§ **What to work on**: Every line of the listing below is to be repeated exactly; the pictures stay out.

§ **Data**:
# # # # #

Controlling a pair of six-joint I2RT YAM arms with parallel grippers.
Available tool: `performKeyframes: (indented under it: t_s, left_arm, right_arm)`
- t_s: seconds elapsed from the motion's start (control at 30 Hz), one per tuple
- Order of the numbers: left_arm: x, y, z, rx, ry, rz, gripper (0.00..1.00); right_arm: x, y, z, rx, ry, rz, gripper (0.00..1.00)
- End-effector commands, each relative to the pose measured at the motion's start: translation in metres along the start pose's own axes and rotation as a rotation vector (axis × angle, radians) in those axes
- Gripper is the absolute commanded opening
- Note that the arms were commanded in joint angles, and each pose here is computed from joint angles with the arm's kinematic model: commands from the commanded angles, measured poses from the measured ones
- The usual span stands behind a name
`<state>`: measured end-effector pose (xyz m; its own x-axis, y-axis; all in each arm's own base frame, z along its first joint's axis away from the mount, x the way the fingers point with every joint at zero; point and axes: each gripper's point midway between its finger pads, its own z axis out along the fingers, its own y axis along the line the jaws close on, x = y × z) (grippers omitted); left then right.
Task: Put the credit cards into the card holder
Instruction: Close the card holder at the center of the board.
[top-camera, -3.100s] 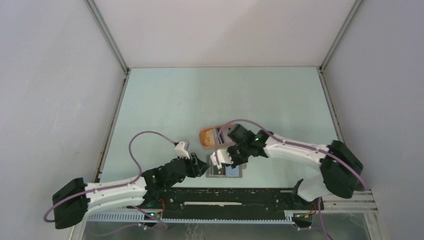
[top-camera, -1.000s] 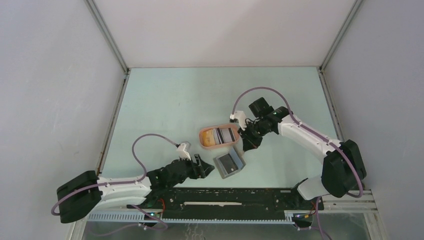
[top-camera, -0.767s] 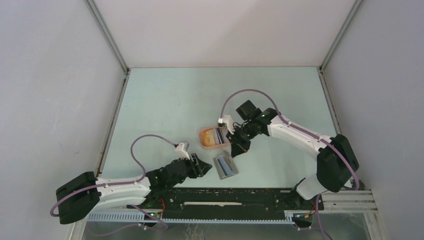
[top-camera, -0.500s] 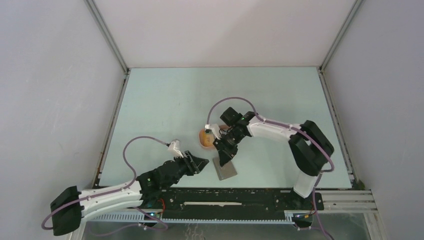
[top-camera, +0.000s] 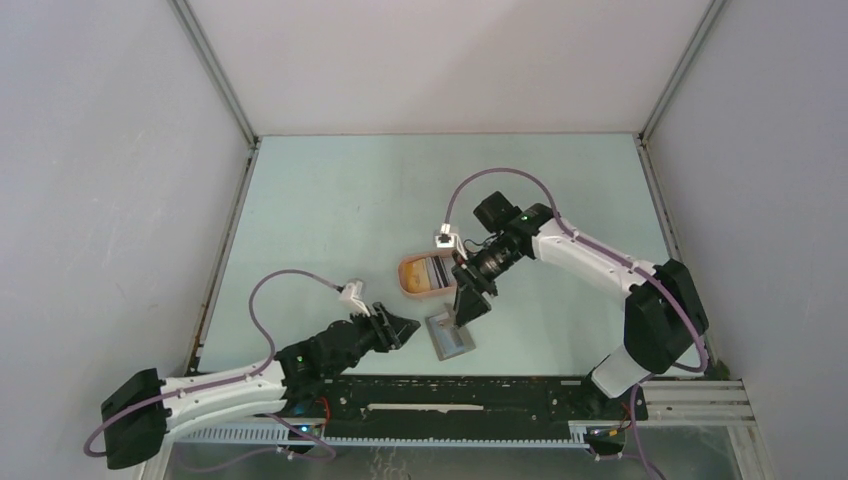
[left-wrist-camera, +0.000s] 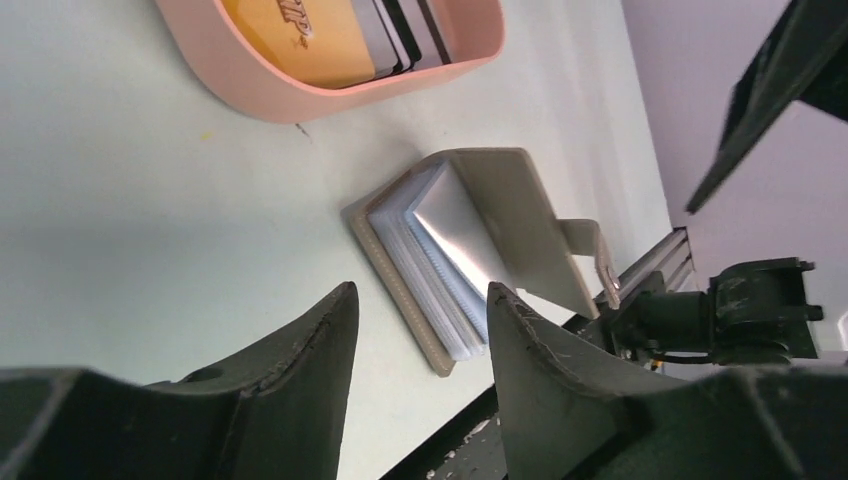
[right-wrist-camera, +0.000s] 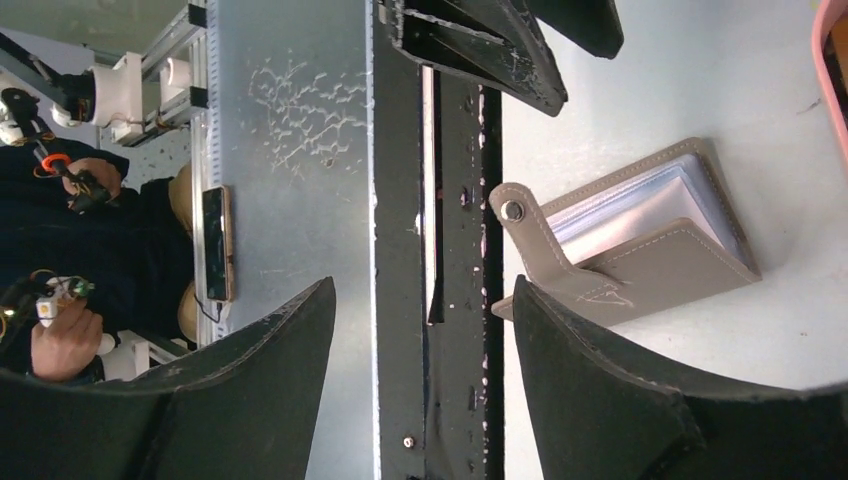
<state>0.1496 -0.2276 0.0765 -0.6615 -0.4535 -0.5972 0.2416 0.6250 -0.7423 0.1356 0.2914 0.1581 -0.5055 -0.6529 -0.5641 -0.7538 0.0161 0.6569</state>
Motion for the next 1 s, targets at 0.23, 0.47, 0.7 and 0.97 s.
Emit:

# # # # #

§ **Response to this exercise**:
Controlling a pair of six-joint I2RT YAM arms with parallel grippers.
Available tool: `performKeyframes: (indented under it: t_s, left_arm, right_arm)`
- t_s: seconds elapsed from the motion's start (control at 30 Hz), one per tuple
- Order of the numbers: left_arm: x, y, z, rx, ry, rz, gripper (0.00..1.00); right_arm: x, y, z, rx, ry, rz, gripper (0.00..1.00)
- End-effector commands, each relative to the pose measured at the motion's start: translation in metres along the start pose's own axes and rotation as a rotation vector (axis × angle, radians) in those axes
- Gripper is the absolute commanded opening
- Note that the arms were commanded in joint angles, and each pose here is computed from joint angles with the arm's kinematic model: commands from the commanded angles, measured poses from the measured ones
- The usual span stands behind a name
`<state>`: measured end-effector pose (xyz m; its own x-axis, y-axis; all in each arm's own base frame, z along its first joint's axis away from the mount, x the way the fingers point with every joint at zero; point and axes: each gripper's point midway between its finger pads, its own z axis out along the fingers, its own y axis along the line the jaws close on, x = y × z) (grippers omitted); left then right.
Task: Put the credit cards into the card holder
Instruction: Close the card holder at the center of the board.
[top-camera, -3.100s] 
[top-camera, -1.000s] 
[top-camera, -0.767s] 
[top-camera, -0.500s] 
[top-camera, +0.000s] 
[left-wrist-camera, +0.000s] 
[right-wrist-camera, +0.000s] 
<state>0.1496 -0.2276 0.0765 -0.6615 -0.4535 -0.5972 0.2416 0.6250 -0.7423 0.1356 0.2914 0.1581 -0.5055 -0.6529 -0.5641 -0.7538 0.0161 0.6569</state>
Motion for the next 1 s, targets at 0.23, 0.47, 0.7 and 0.97 s.
Emit:

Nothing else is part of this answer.